* **Requirement**
Give back exactly the stretch of data below from the line holding "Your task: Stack" through the line holding "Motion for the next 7", both ends included, and leave the remaining lines out.

Data records
"""
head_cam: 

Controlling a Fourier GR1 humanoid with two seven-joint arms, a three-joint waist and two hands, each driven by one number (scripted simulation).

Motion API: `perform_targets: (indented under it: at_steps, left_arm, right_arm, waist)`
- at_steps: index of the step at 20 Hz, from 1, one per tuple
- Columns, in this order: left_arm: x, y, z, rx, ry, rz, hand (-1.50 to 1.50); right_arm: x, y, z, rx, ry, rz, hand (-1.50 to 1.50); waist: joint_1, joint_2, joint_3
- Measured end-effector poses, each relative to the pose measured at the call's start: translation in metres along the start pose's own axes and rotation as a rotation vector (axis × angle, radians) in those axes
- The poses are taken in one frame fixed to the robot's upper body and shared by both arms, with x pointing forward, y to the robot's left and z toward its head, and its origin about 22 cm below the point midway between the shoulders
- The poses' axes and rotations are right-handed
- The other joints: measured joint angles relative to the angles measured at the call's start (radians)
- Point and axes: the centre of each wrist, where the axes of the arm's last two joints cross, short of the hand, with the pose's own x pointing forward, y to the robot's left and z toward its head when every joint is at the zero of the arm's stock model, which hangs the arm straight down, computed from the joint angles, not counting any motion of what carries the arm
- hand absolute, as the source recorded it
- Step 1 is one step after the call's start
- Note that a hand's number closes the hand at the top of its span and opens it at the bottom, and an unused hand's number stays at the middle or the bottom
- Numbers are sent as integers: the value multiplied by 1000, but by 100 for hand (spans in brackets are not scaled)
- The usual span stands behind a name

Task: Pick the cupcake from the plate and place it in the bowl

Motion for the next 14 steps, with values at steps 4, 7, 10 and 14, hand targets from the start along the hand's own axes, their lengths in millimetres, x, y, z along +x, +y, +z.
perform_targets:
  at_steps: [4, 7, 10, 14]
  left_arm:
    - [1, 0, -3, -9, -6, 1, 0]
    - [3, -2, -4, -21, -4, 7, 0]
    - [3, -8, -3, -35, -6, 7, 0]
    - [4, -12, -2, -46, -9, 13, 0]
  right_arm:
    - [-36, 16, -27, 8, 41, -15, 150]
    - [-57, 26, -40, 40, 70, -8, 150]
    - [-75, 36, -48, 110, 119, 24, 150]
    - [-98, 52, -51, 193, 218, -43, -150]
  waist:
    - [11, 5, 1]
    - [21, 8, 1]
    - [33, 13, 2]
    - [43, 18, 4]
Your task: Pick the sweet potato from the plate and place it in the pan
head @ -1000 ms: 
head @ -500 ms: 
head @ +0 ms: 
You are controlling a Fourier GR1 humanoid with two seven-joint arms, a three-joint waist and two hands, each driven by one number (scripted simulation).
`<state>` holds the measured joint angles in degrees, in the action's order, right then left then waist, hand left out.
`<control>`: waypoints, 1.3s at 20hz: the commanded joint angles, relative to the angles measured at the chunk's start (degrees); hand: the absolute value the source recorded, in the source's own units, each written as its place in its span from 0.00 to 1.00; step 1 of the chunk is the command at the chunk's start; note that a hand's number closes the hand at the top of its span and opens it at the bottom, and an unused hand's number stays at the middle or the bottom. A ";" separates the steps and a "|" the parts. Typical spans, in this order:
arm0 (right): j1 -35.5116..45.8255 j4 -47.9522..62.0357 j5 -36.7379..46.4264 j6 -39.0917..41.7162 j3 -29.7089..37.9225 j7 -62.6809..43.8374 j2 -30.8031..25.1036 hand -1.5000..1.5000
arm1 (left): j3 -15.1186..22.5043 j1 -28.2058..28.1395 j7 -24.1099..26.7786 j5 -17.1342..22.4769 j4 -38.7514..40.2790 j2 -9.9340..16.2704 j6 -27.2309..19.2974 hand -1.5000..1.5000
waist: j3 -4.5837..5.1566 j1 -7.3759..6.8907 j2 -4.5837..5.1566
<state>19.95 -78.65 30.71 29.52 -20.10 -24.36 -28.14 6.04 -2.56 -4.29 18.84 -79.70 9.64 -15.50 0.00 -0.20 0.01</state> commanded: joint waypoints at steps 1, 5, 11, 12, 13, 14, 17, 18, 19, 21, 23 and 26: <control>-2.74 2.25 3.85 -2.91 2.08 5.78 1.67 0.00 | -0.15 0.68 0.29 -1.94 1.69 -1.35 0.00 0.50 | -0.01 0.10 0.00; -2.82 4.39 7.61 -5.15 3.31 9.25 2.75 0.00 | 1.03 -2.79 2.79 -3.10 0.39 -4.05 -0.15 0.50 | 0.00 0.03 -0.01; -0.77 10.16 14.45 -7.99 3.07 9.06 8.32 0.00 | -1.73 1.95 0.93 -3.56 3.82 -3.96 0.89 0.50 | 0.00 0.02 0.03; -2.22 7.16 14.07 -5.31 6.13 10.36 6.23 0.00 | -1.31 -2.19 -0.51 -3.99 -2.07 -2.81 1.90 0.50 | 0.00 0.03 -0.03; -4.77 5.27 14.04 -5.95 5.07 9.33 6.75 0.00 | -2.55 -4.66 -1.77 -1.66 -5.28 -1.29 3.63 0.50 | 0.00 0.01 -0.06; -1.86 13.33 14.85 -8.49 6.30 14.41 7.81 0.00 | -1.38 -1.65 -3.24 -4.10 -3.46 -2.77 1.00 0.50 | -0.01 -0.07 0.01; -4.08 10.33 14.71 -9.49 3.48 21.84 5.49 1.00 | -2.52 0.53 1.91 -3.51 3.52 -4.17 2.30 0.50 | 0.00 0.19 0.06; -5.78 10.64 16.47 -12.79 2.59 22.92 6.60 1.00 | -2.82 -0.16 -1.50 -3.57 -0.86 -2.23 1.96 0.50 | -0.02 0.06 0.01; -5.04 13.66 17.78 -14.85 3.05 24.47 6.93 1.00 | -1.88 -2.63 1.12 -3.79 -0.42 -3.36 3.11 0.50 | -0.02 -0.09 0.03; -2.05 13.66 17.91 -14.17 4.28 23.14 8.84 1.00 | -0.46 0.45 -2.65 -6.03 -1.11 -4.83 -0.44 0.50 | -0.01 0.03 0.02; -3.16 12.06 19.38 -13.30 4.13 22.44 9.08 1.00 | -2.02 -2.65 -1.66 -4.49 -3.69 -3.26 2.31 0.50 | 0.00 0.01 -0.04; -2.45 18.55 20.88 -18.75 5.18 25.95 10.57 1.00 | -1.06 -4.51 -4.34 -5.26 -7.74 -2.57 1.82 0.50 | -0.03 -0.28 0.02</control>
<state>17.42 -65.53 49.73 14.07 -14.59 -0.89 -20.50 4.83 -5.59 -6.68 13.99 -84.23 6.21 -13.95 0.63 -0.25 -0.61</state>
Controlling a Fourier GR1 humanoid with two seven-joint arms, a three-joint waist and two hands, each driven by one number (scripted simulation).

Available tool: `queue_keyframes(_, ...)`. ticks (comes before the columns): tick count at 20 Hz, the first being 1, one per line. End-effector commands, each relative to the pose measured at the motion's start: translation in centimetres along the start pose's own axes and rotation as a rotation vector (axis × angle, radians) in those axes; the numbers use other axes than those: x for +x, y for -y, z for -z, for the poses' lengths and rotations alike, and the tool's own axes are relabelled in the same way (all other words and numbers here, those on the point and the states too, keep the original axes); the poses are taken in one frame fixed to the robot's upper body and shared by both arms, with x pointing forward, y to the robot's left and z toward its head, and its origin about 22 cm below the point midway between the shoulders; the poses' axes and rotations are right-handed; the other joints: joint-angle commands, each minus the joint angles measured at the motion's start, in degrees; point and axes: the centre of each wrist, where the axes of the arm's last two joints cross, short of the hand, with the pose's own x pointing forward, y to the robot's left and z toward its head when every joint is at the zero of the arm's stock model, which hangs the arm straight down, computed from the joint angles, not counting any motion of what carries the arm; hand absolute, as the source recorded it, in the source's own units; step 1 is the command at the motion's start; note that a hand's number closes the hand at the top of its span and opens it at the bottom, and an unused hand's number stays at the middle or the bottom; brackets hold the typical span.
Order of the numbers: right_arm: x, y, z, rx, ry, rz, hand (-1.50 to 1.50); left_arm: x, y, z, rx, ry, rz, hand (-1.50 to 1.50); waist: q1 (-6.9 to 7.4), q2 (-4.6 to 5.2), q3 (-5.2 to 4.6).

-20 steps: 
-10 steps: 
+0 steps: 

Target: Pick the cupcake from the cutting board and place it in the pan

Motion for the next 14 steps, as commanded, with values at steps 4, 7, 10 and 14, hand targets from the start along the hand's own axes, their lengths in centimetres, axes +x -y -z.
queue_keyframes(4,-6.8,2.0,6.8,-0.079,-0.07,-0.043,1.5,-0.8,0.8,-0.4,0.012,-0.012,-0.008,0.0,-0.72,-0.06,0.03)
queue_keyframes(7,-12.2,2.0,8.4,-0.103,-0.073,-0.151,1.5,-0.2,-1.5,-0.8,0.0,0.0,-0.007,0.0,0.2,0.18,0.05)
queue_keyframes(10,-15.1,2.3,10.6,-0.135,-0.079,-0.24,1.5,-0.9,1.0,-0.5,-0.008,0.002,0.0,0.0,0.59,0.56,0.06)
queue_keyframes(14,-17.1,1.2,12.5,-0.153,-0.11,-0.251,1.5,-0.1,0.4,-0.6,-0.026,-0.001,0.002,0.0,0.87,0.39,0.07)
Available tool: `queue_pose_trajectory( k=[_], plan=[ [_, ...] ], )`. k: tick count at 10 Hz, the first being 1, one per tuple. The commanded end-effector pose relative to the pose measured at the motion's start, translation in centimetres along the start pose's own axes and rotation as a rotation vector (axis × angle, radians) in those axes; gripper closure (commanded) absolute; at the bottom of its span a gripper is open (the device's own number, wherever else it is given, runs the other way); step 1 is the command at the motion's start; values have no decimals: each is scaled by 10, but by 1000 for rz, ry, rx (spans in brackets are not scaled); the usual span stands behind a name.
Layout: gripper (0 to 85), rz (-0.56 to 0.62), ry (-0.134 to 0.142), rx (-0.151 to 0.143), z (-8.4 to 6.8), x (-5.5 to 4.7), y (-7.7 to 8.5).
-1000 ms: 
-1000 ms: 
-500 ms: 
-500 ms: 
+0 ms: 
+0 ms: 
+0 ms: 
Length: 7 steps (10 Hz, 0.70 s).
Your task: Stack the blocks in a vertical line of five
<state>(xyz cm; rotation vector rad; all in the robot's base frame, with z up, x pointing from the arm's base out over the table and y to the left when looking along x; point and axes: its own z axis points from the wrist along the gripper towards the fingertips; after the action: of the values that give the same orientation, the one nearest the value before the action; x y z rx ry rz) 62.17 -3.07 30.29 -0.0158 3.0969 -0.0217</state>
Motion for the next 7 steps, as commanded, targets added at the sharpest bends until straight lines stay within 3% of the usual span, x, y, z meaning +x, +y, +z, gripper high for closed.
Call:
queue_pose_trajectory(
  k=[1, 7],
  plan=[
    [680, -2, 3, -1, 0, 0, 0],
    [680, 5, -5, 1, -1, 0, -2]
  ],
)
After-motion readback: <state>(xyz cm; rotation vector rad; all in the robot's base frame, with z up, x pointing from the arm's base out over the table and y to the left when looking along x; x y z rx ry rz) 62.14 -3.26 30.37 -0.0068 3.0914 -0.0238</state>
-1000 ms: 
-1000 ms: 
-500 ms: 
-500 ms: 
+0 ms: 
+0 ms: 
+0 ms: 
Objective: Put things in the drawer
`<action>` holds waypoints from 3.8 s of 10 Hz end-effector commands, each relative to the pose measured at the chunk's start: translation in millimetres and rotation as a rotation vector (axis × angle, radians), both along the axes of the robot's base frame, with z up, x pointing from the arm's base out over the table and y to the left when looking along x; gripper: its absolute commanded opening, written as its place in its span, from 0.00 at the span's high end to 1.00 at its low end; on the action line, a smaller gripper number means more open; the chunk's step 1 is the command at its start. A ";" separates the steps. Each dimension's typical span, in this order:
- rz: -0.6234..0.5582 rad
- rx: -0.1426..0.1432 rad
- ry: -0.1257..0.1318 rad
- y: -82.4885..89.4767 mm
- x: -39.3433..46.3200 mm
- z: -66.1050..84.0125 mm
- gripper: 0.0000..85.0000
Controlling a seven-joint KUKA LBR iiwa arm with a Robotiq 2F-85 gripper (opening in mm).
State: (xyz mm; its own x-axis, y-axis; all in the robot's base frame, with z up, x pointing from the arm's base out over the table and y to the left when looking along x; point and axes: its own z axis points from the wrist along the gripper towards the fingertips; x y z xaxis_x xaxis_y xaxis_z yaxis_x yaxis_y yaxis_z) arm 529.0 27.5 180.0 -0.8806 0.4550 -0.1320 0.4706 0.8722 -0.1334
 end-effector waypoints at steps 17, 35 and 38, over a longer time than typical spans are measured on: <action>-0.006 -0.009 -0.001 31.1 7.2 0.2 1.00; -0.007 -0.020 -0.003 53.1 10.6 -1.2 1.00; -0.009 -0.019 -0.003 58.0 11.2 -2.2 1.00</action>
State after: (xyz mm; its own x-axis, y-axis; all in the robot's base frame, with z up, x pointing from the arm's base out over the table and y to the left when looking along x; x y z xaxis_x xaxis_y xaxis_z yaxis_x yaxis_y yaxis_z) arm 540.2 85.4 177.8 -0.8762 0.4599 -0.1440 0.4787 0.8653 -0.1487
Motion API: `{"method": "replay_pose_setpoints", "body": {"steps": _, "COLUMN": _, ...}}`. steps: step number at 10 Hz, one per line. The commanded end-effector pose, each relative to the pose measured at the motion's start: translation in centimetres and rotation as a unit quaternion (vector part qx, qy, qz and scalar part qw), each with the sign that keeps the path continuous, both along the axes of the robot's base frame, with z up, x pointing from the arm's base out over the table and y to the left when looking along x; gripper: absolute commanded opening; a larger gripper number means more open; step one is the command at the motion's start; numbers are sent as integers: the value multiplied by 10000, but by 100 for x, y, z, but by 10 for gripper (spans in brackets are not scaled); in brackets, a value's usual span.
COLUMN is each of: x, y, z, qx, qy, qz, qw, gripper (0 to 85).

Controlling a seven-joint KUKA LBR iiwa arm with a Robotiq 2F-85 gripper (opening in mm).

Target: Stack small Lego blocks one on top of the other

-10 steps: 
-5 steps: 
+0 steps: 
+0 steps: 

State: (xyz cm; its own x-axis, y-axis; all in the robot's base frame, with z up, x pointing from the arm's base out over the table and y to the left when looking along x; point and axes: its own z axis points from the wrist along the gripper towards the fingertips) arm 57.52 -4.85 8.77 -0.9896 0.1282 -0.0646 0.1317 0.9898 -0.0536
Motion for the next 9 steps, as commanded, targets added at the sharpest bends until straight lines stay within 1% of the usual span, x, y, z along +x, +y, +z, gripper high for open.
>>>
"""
* **Output**
Your task: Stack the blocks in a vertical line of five
<state>(xyz cm; rotation vector rad; all in the robot's base frame, with z up, x pointing from the arm's base out over the table and y to the left when looking along x; point and axes: its own z axis points from the wrist along the gripper towards the fingertips; after the action: of the values that give the same orientation, the one nearest the value before the action; x y z rx ry rz) 62.17 -3.07 30.29 -0.0158 3.0969 -0.0217</state>
Motion for the next 7 steps, as commanded, targets added at the sharpest bends until straight lines stay within 3% of the usual span, x, y, z meaning +x, +y, +z, gripper high for closed.

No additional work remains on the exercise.